Figure 1: MUD Architecture

In the above diagram, the switch or router collects MUD URIs and forwards them to the network management system for processing. This happens in different ways, depending on how the URI is communicated. For instance, in the case of DHCP, the DHCP server might receive the URI and then process it. In the case of IEEE 802.1X, the switch would tunnel the URI to the authentication server, who would then process it.

The information returned by the web site is valid for the duration of the device’s connection, or as specified in the description. Thus if the device is mobile, when it moves on, any configuration in the switch is removed. Similarly, from time to time the description may be refreshed, based on new capabilities or communication patterns or vulnerabilities.

The web site is run by or on behalf of the manufacturer. Its domain name is that of the authority found in the MUD URI. For legacy cases where Things cannot emit a URI, if the switch is able to determine the appropriate URI, it may proxy it, the trivial cases being a map between some registered device or port and a URI.

2.1. What does a MUD URI look like?

To begin with, MUD takes full advantage of both the https: scheme and the use of .well-known. HTTPS is important in this case because men in the middle could otherwise harm the operation of a class of devices. .well-known is used because we wish to add additional structure to the URI. And so the URI is specified in draft-lear-netmod-mud-pre0. It looks like this:

“model” represents a device model as the manufacturer wishes to represent it. It could be a brand name or something more specific. “version” provides a means to indicate what version the product is. Specifically if it has been updated in the field, this is the place where evidence of that update would appear. Once again, the field is opaque. From a controller standpoint, therefore, only comparison and matching operations are safe.

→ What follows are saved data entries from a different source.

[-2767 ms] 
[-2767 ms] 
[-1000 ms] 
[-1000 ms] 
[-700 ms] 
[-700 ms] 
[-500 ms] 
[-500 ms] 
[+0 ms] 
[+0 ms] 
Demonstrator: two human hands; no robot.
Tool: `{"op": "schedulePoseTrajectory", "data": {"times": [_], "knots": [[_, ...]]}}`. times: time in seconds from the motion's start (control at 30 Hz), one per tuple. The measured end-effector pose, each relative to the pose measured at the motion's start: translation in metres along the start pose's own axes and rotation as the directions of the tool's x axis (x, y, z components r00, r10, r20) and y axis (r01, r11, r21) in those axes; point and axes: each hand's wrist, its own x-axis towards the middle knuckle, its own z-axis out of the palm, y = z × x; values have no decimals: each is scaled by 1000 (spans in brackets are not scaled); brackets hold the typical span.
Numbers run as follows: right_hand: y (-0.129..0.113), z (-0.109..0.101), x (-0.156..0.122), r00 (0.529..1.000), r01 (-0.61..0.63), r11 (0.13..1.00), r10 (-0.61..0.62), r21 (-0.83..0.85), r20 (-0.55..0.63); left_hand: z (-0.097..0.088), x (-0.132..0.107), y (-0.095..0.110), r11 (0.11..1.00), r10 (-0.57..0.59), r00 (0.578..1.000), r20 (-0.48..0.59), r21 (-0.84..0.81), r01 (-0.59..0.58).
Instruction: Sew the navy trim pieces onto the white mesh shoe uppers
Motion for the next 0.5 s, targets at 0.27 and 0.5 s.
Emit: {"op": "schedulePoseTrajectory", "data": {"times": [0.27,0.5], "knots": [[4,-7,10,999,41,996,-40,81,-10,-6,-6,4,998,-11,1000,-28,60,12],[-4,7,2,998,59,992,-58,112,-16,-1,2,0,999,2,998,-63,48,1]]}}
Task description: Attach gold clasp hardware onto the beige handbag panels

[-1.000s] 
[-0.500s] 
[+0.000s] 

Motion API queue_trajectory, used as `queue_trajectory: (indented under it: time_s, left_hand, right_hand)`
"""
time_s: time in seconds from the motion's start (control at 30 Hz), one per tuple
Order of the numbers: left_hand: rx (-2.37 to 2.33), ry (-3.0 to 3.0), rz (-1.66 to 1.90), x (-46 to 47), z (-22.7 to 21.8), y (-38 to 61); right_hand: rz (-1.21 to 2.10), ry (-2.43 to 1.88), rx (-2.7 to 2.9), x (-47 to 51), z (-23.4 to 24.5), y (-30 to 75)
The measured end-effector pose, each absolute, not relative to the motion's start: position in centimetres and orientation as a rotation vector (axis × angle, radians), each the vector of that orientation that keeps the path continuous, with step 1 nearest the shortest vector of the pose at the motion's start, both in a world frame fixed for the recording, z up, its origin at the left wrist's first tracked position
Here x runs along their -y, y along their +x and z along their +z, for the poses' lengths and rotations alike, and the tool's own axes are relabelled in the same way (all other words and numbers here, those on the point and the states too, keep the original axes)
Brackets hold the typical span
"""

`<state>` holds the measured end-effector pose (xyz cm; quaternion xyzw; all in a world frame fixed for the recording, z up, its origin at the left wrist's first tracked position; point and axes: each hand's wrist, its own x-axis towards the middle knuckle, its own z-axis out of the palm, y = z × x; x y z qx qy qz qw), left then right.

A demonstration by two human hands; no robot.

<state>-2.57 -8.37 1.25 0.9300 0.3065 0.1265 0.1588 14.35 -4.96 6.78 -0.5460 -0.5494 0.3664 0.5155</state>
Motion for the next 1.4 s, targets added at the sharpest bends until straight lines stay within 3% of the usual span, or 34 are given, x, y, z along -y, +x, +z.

2.2. Communicating to the Manufacturer

We assume that the the manufacturer has at its disposal a web service running atop port 443 with standard HTTPS semantics, and that its capabilities are at par with today’s web servers. We further assume that this web server has no semantic understanding itself of MUD. This poses us a particular challenge: either we are to cast in stone the model that is put in place, or we must find a mechanism by which the switch or its controller can choose an appropriate set of capabilities.

2.3. Using YANG-based XML

Because NETCONF is well distributed within network infrastructure and YANG has become the accepted way to generate schema for NETCONF, these we attempt to adapt the protocol and the modeling language, respectively. At some point in the near future, it will likely be the case that XML gives way to JSON[RFC7159]. YANG can be used for either, and so it seems even more appropriate to make good use of it. This work makes use of XML because of the breadth of toolsets available, and not for any love of angle brackets. That is subject to change.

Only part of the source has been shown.